301153.  Mon Mar 24, 2008 5:45 am Reply with quote

Anyway, here’s something which might make two halves into a whole question: I posted it during series D, but the rest of you - mistakenly, it has to be said, though I say it kindly and without wrath - did not find it as fascinating as I did ...

In a town newspaper recently, the “waste management officer” of Mendip District Council was responding to readers’ accusations that the reason the council provided kerbside collections of food waste, but not of plastic, was because food waste is heavier and therefore more quickly adds up to the tonnage demanded by Whitehall and Brussels targets.

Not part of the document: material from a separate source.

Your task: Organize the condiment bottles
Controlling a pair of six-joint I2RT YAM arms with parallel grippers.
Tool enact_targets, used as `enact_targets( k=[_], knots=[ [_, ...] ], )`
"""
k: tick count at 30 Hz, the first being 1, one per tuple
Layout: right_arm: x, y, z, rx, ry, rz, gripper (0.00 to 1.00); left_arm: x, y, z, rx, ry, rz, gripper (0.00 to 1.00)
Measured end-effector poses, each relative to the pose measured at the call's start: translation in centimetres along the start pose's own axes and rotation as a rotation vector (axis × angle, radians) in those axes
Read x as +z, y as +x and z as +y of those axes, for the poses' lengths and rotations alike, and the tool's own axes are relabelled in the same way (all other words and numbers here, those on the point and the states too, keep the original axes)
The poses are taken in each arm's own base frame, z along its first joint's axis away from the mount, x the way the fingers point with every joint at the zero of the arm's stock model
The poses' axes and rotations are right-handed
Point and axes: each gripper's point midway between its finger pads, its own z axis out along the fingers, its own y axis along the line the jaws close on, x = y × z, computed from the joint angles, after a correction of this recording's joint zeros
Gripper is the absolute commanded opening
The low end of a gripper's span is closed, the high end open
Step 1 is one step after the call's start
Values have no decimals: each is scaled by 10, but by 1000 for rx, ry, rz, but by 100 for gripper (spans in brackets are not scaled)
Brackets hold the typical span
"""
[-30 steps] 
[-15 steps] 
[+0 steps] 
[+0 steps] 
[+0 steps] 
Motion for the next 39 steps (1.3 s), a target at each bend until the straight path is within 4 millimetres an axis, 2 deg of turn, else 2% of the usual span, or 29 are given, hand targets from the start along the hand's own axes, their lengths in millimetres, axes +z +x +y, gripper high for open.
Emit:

Not so, says the man: “The fact is that biodegradable waste, if landfilled, causes a far greater environmental impact than plastic. I take the point that plastic does not rot down and therefore fills up landfill sites, but it is because it is inert that it causes minimal environmental problems compared with biodegradable waste. Biodegradable waste in landfills accounts for up to eight per cent of the UK’s total greenhouse gas emissions as well as producing leachate, which needs to be treated, and if it enters water systems it can kill aquatic life and poses a very real hazard to public health.”

Source: Frome & Somerset Standard, 2 February 2006.

So, plastic waste is less harmful than food waste precisely because it doesn’t biodegrade - wouldn't you have assumed it was the other way around?

301156.  Mon Mar 24, 2008 5:52 am Reply with quote

While on the subject of witches’ knickers ...

This moronic, plastic-bag-banning bandwagon leaves another loose end: how do householders pre-sort waste for collection by the recyclers, without (as at present) putting different waste in separate plastic bags? Now, if this meant that the recyclers would have to take on more staff in order to sort the stuff themselves, that would be great news - but it won’t. What it’ll mean is less recycling. Another victory for reformism.